Task details: How many lines of the material below contain the string "base"? Answer with the number and nothing else.

Source data:
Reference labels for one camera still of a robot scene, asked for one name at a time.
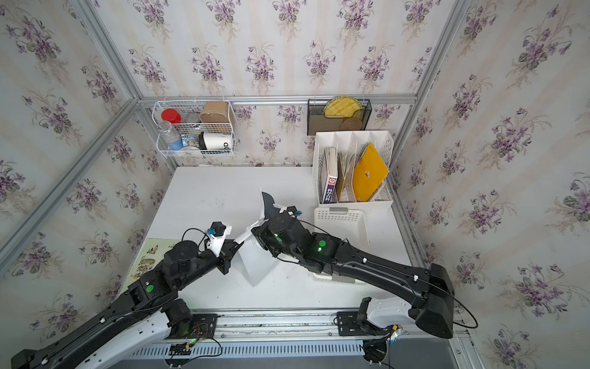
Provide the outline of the white insulated delivery bag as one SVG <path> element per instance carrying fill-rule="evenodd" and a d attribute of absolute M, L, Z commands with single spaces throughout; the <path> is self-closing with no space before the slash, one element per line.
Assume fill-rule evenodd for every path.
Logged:
<path fill-rule="evenodd" d="M 261 192 L 261 199 L 263 207 L 259 219 L 248 226 L 246 231 L 236 239 L 236 242 L 241 245 L 236 254 L 238 260 L 236 266 L 252 287 L 260 284 L 278 263 L 272 253 L 263 248 L 252 231 L 272 216 L 278 215 L 280 211 L 287 209 L 285 206 L 275 204 L 273 197 L 267 192 Z"/>

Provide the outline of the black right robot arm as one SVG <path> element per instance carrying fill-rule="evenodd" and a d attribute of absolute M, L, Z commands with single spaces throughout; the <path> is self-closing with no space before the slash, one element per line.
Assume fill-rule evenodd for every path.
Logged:
<path fill-rule="evenodd" d="M 275 258 L 285 254 L 309 272 L 353 278 L 381 288 L 410 304 L 408 315 L 422 331 L 438 338 L 453 337 L 455 291 L 443 266 L 418 268 L 388 261 L 329 233 L 310 232 L 304 223 L 281 212 L 251 232 Z"/>

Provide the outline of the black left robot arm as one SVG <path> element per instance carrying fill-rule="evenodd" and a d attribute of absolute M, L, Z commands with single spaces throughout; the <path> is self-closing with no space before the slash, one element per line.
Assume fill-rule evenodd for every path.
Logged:
<path fill-rule="evenodd" d="M 218 253 L 201 252 L 193 241 L 178 242 L 106 309 L 54 344 L 20 351 L 11 366 L 106 368 L 171 332 L 186 335 L 193 317 L 179 292 L 214 269 L 226 275 L 240 247 L 229 240 Z"/>

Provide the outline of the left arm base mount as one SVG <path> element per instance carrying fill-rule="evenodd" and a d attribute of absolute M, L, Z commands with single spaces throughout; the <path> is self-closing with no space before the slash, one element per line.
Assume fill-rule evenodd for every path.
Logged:
<path fill-rule="evenodd" d="M 215 334 L 217 314 L 194 312 L 181 299 L 166 304 L 162 311 L 169 319 L 167 326 L 171 329 L 167 340 L 198 340 L 213 338 Z"/>

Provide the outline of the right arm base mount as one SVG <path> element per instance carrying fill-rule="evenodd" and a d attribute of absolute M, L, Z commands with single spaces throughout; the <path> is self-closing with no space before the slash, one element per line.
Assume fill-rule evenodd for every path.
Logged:
<path fill-rule="evenodd" d="M 401 327 L 398 324 L 387 325 L 384 327 L 375 325 L 369 321 L 368 309 L 372 298 L 364 298 L 361 301 L 357 311 L 339 311 L 334 319 L 340 337 L 356 336 L 387 336 L 390 337 L 393 332 L 398 331 Z"/>

Finished exercise: 2